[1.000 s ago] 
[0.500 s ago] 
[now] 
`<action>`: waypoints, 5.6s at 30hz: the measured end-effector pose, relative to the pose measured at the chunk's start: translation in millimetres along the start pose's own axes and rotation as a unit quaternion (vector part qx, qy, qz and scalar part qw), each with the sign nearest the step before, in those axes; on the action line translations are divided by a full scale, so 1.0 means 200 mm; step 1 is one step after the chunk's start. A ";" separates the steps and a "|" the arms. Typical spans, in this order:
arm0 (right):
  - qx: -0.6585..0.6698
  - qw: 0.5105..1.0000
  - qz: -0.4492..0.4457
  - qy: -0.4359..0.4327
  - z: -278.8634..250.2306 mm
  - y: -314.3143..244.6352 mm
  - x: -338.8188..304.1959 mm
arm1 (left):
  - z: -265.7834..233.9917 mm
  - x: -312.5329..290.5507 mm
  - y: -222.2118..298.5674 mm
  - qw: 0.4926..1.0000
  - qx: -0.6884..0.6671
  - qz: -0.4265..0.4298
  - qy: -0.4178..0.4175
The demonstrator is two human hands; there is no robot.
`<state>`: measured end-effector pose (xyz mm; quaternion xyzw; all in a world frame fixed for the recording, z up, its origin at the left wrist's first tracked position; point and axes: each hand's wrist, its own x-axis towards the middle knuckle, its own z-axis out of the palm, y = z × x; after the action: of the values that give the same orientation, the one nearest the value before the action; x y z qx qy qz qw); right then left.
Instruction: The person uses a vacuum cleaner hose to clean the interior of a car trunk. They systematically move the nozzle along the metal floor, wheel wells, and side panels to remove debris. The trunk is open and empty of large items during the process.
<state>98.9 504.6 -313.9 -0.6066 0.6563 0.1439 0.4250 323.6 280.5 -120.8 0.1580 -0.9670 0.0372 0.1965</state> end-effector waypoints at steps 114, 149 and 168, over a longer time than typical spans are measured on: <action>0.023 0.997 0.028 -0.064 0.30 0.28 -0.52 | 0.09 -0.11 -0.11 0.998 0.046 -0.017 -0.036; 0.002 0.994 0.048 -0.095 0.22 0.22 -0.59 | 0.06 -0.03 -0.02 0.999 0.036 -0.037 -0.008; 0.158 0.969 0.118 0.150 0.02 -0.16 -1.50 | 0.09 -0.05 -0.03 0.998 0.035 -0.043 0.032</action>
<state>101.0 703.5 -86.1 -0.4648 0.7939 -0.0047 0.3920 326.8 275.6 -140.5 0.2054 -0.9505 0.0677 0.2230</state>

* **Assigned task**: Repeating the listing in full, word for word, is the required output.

* **Expected answer**:
[1.000 s ago] 
[0.500 s ago] 
[now] 
`<action>`: waypoints, 5.6s at 30hz: the measured end-effector pose, relative to the pose measured at the chunk's start: translation in millimetres along the start pose's own axes and rotation as a unit quaternion (vector part qx, qy, qz and scalar part qw), each with the sign nearest the step before, in those axes; on the action line translations are divided by a full scale, so 1.0 means 200 mm; step 1 is one step after the chunk's start. A ";" separates the steps and a "|" the arms. Typical spans, in this order:
arm0 (right):
  - qx: -0.6585..0.6698
  - qw: 0.5105..1.0000
  - qz: -0.4492..0.4457
  - qy: -0.4359..0.4327
  - z: -278.8634..250.2306 mm
  - y: -314.3143..244.6352 mm
  - x: -338.8188..304.1959 mm
arm1 (left):
  - z: -265.7834..233.9917 mm
  - x: -312.5329..290.5507 mm
  - y: -222.2118..298.5674 mm
  - qw: 0.4926..1.0000
  - qx: -0.6884..0.6671
  - qz: -0.4265..0.4298
  - qy: -0.4178..0.4175
The demonstrator is two human hands; there is no robot.
`<state>`: measured end-effector pose (xyz mm; quaternion xyzw; all in a world frame fixed for the recording, z up, its origin at the left wrist's first tracked position; point and axes: each hand's wrist, its own x-axis towards the middle knuckle, its own z-axis out of the palm, y = z × x; after the action: of the values that give the same orientation, the one nearest the value before the action; x y z qx qy qz qw); right then left.
Instruction: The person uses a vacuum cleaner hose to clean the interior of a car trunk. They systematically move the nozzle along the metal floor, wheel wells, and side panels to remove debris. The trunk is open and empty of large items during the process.
<state>98.9 504.6 -313.9 -0.6066 0.6563 0.1439 0.4250 323.6 280.5 -120.8 0.1580 -0.9670 0.0372 0.1965</state> end-effector waypoints at steps 114, 149 and 168, over a longer time than typical spans are measured on: <action>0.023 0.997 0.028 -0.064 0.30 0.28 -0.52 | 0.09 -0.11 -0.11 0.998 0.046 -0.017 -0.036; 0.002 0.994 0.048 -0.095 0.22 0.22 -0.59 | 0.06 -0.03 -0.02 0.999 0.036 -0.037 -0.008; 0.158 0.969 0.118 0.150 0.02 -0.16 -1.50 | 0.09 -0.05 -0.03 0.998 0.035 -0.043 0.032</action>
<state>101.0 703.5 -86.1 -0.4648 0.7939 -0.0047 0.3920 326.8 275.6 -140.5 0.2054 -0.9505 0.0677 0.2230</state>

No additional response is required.